Quote exactly the lines spanning from the top of the data below to the line that contains "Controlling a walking", including both.

----- DATASET SECTION

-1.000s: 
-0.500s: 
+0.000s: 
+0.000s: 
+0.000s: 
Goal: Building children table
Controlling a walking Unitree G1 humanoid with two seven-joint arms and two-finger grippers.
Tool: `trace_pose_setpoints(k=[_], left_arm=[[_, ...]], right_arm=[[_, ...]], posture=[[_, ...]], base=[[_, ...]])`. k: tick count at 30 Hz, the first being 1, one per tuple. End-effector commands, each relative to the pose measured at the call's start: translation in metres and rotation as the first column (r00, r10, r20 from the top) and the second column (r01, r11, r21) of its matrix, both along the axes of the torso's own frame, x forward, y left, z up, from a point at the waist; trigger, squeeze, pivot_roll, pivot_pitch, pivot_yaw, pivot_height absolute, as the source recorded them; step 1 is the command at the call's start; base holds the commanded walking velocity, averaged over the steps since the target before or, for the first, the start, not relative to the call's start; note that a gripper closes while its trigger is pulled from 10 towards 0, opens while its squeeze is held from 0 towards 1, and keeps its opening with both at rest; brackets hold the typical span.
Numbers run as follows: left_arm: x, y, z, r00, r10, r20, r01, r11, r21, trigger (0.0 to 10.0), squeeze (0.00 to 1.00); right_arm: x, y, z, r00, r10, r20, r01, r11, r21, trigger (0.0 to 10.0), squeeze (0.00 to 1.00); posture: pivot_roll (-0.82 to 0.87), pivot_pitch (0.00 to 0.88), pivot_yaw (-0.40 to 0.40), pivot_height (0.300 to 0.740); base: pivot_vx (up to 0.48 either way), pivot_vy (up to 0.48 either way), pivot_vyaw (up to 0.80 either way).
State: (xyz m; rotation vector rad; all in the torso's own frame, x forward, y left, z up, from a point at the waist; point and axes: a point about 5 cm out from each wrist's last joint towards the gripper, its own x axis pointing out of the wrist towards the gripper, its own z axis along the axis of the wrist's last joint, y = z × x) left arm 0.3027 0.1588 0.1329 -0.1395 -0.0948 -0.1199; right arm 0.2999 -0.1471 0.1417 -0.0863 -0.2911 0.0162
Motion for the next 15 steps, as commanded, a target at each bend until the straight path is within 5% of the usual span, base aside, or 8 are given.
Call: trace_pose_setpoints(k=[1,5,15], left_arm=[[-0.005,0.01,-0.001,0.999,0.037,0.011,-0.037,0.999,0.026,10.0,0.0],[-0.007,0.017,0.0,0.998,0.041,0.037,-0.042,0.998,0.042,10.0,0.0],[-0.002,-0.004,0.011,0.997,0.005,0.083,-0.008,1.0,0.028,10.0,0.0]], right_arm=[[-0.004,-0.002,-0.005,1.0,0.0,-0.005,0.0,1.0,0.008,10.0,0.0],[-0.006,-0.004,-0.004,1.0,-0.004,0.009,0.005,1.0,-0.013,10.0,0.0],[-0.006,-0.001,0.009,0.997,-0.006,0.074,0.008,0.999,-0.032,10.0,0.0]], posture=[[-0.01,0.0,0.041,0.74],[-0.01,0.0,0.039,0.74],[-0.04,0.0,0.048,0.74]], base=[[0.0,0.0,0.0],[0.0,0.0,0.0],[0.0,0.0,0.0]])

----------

TASK RESPONSE:
-1.000s: 
-0.500s: 
+0.000s: 
+0.000s: 
+0.000s: 
Goal: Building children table
Controlling a walking Unitree G1 humanoid with two seven-joint arms and two-finger grippers.

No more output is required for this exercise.